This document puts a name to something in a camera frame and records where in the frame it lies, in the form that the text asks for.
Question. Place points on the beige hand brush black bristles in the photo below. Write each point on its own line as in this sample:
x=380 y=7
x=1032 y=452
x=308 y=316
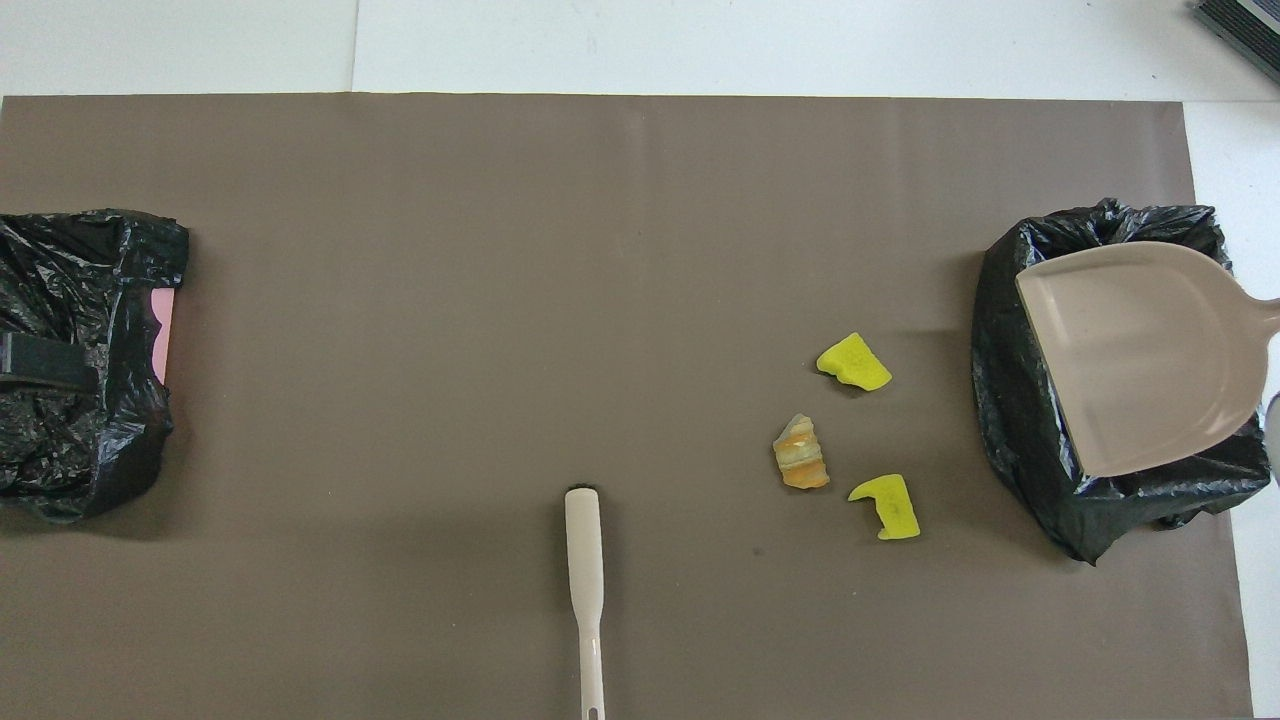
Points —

* * *

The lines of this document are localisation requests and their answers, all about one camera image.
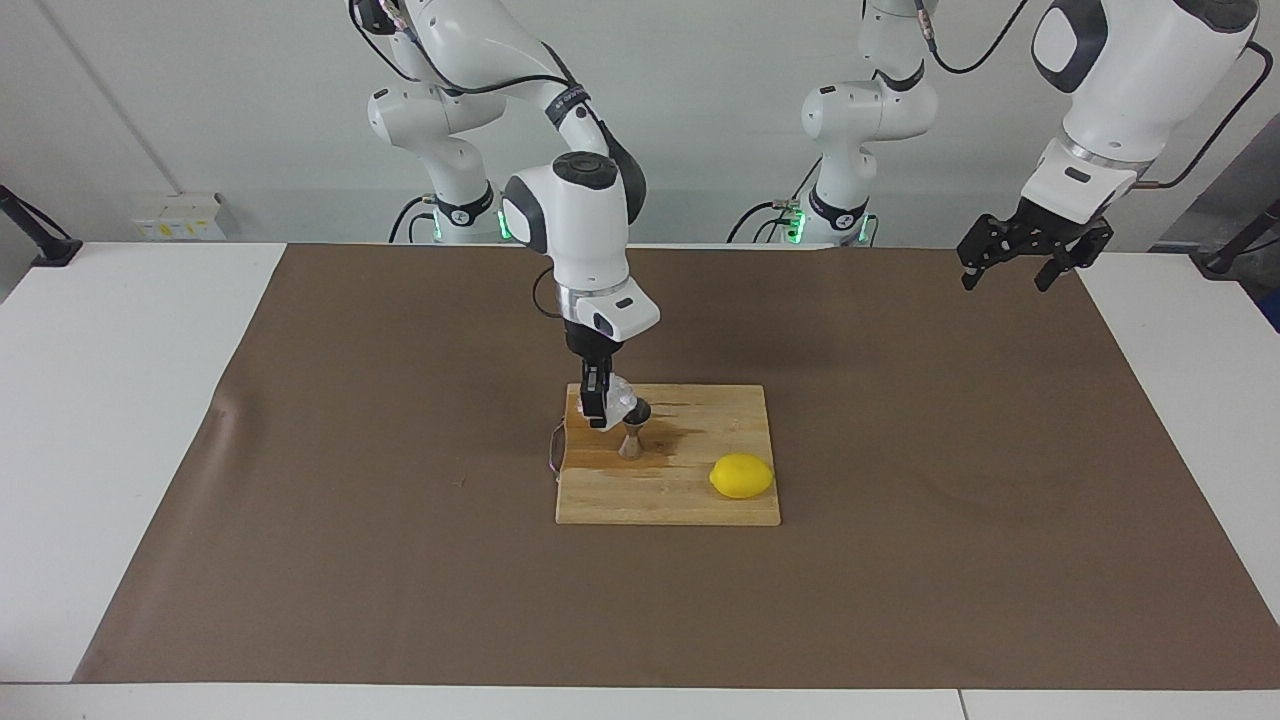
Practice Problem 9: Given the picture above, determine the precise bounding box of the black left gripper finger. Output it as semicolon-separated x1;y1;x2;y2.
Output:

**TASK REQUIREMENTS**
Using the listing above, report each line that mentions the word "black".

**RESULT FOR THIS TASK**
Question. Place points on the beige hand brush black bristles in the photo below. Write each point on its own line as in this sample:
Practice Problem 9: Given the picture above, determine the precise bounding box of the black left gripper finger. Output it as semicolon-separated x1;y1;x2;y2.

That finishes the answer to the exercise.